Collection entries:
════

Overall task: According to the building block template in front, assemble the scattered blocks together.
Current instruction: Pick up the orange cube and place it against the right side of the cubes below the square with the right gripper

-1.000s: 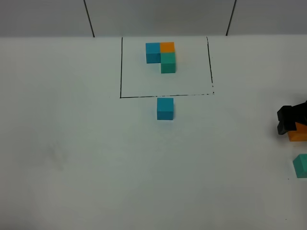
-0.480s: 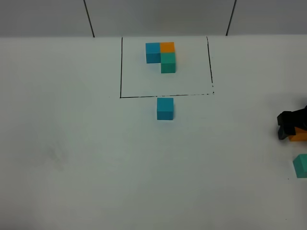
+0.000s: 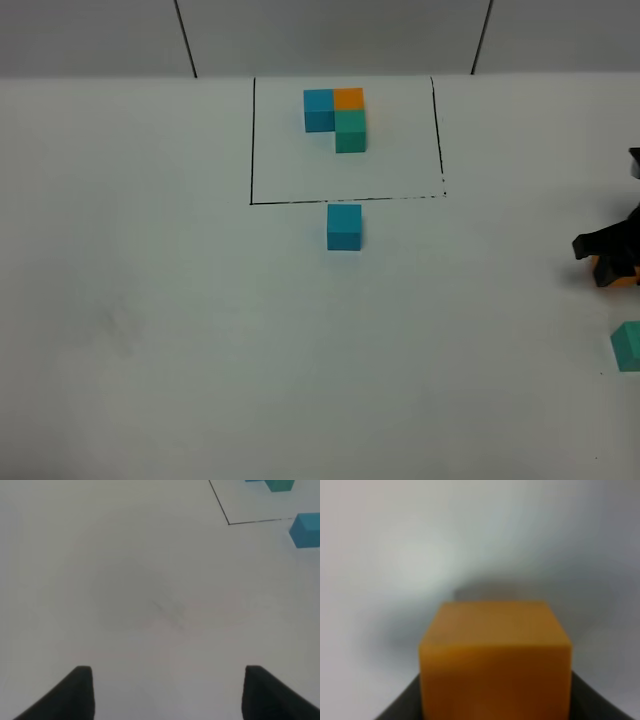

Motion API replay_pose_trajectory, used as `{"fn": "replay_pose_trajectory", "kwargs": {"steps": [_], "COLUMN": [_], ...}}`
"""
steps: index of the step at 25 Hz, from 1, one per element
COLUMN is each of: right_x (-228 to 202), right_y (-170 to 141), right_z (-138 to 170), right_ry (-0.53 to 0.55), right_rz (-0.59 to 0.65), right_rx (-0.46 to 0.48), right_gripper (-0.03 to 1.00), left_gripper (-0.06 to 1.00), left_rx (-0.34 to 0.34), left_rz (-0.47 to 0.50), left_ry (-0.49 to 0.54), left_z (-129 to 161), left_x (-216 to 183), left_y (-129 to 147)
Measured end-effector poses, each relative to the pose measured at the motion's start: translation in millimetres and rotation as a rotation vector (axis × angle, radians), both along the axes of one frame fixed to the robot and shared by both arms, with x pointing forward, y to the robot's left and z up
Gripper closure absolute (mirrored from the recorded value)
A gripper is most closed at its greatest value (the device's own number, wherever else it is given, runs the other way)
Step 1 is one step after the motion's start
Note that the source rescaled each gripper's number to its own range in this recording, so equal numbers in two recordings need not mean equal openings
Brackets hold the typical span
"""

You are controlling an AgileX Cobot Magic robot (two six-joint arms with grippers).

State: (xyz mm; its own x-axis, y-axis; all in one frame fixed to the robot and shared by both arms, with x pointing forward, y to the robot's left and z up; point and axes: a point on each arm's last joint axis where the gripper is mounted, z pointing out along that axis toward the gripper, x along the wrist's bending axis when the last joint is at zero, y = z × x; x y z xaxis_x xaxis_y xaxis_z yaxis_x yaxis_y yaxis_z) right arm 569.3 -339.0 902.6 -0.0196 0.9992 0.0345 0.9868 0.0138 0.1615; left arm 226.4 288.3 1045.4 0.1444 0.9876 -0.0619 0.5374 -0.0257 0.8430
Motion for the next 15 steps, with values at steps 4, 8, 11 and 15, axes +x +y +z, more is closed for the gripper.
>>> {"fn": "replay_pose_trajectory", "kwargs": {"steps": [4, 8, 11, 15], "right_x": [19.3, 34.9, 45.8, 61.1], "right_y": [46.9, 96.1, 126.4, 159.5], "right_z": [23.8, 48.5, 58.3, 49.4], "right_ry": [-0.001, -0.073, -0.087, -0.003], "right_rz": [0.360, 0.748, 0.931, 1.109], "right_rx": [-0.029, -0.112, -0.175, -0.251], "right_gripper": [0.95, 0.95, 0.95, 0.95], "left_gripper": [0.58, 0.58, 0.58, 0.58], "left_rx": [0.000, 0.000, 0.000, 0.000], "left_rz": [0.000, 0.000, 0.000, 0.000], "left_ry": [0.000, 0.000, 0.000, 0.000], "left_z": [0.0, 0.0, 0.0, 0.0], "left_x": [0.0, 0.0, 0.0, 0.0], "left_y": [0.0, 0.0, 0.0, 0.0]}}
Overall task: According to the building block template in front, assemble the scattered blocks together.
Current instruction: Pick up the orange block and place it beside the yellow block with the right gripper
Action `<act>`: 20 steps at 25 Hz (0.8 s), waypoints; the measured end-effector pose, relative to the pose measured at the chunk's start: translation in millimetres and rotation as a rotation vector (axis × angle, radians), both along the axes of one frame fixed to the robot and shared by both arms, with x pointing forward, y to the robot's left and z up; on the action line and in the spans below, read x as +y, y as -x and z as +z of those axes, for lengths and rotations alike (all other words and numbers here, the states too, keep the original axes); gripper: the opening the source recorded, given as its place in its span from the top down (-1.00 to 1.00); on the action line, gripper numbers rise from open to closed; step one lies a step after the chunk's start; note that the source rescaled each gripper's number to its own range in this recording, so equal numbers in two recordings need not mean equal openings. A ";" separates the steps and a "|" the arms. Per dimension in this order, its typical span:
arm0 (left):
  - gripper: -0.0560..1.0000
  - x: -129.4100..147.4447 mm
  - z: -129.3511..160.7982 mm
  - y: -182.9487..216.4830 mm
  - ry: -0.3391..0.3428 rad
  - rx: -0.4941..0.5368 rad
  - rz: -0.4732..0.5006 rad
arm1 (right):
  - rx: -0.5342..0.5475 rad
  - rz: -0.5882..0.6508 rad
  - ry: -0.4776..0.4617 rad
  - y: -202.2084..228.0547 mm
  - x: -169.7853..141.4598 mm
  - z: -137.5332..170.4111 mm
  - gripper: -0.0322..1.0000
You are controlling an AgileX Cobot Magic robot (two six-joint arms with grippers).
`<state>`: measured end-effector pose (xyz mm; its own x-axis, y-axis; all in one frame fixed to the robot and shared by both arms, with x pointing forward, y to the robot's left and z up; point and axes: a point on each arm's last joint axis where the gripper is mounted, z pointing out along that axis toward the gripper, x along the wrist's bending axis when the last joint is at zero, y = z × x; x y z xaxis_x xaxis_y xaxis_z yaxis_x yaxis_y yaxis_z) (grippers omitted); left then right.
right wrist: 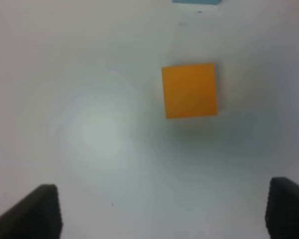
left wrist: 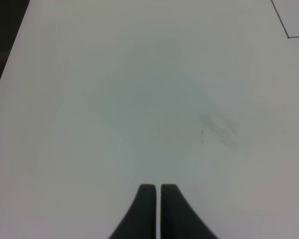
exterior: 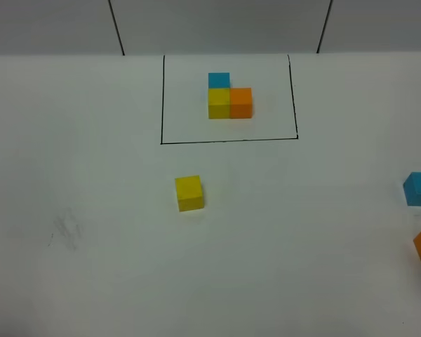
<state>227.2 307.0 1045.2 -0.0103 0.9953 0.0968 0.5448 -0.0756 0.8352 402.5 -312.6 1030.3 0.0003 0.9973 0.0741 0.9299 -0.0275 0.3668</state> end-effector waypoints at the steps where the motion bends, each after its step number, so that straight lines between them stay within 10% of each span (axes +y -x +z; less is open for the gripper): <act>1: 0.89 0.0 0.0 0.0 0.000 0.000 0.000 | 0.002 -0.004 -0.003 -2.4 -0.3 -5.2 -0.81; 20: 0.89 0.0 0.0 0.0 0.000 0.000 0.000 | 0.127 0.077 0.063 -48.0 6.2 -72.8 -0.81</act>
<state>227.2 307.0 1045.2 -0.0103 0.9953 0.0968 0.5448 -0.0756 0.8352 450.5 -306.4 957.5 -0.0707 0.9974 0.0154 0.9673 0.0648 0.2451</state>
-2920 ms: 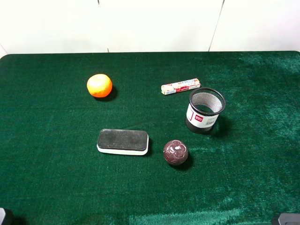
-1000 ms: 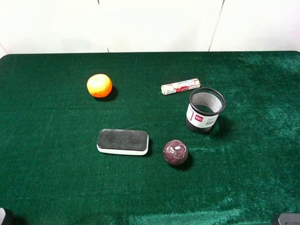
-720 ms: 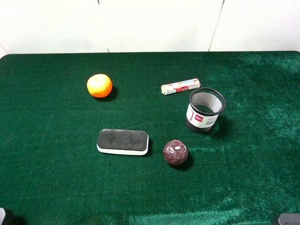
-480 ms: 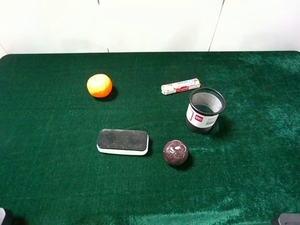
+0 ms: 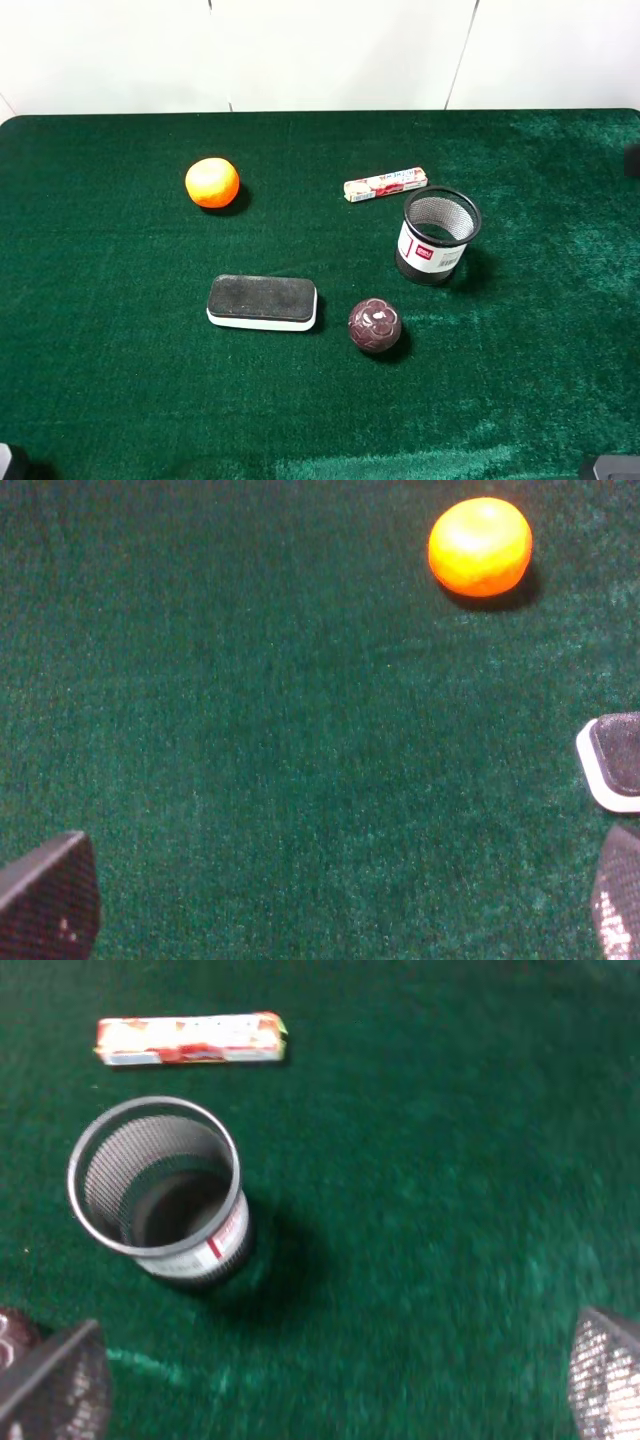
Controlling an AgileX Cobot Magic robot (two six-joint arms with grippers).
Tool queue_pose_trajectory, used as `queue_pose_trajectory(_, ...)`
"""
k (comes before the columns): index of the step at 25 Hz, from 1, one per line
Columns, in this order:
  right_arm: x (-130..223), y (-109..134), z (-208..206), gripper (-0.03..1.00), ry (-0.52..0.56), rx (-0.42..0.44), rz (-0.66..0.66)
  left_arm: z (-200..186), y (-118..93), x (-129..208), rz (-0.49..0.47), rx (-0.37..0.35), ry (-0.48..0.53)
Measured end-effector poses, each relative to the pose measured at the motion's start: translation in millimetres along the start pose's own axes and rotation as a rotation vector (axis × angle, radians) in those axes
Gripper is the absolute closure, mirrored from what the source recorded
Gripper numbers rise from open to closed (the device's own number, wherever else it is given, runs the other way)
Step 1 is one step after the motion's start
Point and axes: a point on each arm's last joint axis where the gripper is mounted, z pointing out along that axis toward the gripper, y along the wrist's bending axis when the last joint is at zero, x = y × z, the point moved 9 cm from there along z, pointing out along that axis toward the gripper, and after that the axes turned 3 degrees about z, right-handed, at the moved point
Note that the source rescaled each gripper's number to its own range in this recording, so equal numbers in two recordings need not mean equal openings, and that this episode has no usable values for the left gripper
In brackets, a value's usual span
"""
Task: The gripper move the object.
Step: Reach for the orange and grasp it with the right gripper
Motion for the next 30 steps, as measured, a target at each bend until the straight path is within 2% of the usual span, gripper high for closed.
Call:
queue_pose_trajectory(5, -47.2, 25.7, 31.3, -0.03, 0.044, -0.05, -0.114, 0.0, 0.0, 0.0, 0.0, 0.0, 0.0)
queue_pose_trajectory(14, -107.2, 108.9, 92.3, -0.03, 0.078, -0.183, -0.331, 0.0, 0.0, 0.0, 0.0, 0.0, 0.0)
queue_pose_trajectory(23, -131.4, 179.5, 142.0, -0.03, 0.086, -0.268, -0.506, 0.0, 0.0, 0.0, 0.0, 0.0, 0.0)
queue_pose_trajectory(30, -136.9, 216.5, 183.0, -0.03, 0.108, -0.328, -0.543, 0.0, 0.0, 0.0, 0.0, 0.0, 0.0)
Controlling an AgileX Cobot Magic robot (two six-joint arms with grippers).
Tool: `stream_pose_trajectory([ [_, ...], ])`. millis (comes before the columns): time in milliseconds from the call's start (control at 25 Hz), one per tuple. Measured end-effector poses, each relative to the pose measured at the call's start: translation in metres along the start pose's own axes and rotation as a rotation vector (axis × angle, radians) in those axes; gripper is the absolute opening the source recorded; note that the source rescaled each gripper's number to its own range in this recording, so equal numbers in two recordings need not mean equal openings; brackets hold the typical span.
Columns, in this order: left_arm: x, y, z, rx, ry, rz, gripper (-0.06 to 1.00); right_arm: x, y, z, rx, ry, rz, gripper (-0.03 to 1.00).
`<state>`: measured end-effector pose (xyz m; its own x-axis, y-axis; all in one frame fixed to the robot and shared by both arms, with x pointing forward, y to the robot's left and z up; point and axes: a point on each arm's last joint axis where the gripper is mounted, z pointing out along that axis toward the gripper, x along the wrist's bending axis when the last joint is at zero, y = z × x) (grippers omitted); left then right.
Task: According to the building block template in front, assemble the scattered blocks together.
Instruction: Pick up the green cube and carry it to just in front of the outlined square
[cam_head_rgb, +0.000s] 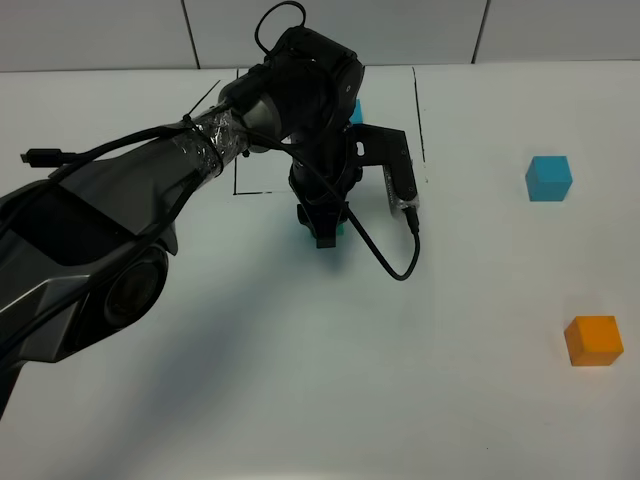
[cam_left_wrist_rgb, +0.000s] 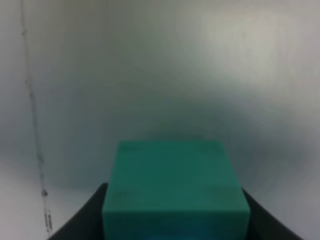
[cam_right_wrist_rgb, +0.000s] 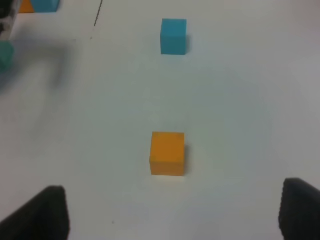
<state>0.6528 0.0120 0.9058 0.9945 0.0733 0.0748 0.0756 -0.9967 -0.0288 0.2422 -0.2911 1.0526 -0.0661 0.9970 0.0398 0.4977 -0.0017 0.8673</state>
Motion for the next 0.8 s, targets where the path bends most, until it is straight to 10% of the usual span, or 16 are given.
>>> stream_pose_trajectory([
  [800, -0.005, 0.007, 0.017, -0.036, -0.068, 0.048, 0.01, 0.000, 0.000, 0.000, 0.000, 0.000, 0.002, 0.74],
])
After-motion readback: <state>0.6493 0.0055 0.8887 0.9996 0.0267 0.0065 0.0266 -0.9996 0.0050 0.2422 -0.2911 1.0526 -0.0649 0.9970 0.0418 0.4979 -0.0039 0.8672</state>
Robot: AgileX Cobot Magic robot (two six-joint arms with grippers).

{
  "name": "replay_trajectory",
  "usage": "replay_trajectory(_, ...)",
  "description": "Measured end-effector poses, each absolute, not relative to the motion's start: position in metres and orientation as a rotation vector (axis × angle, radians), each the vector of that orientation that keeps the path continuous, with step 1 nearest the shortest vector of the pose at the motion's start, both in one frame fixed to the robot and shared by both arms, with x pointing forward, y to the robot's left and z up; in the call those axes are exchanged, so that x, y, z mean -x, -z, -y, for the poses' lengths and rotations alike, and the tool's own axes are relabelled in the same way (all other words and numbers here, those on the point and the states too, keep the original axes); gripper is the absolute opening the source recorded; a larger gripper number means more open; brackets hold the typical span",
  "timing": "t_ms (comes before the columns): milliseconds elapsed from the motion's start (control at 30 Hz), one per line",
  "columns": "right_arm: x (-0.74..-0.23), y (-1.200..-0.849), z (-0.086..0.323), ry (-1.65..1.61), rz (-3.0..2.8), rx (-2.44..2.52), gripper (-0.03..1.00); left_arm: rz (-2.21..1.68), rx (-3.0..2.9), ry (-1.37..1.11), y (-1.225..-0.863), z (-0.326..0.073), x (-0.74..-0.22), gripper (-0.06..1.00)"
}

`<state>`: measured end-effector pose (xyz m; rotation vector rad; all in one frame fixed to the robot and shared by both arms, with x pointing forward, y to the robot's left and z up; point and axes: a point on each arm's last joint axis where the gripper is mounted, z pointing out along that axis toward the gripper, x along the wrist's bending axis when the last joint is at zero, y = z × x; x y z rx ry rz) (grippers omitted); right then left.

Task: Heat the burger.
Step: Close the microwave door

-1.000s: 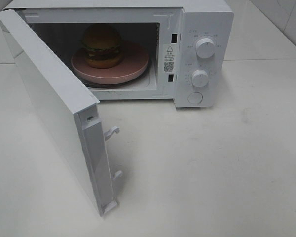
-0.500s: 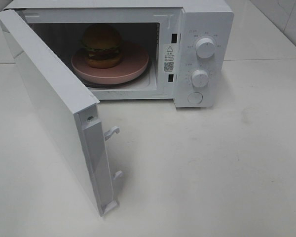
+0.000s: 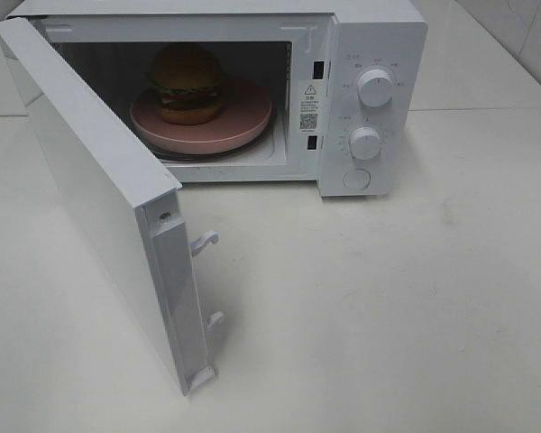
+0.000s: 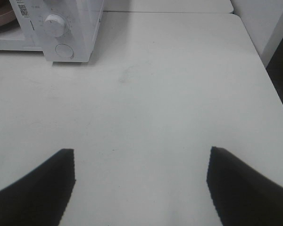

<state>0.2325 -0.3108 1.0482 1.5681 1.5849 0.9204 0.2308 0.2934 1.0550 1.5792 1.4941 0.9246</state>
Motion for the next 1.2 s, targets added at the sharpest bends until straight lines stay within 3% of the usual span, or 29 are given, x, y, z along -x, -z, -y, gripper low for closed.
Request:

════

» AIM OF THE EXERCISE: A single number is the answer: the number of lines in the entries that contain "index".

» ANSWER BOX: 2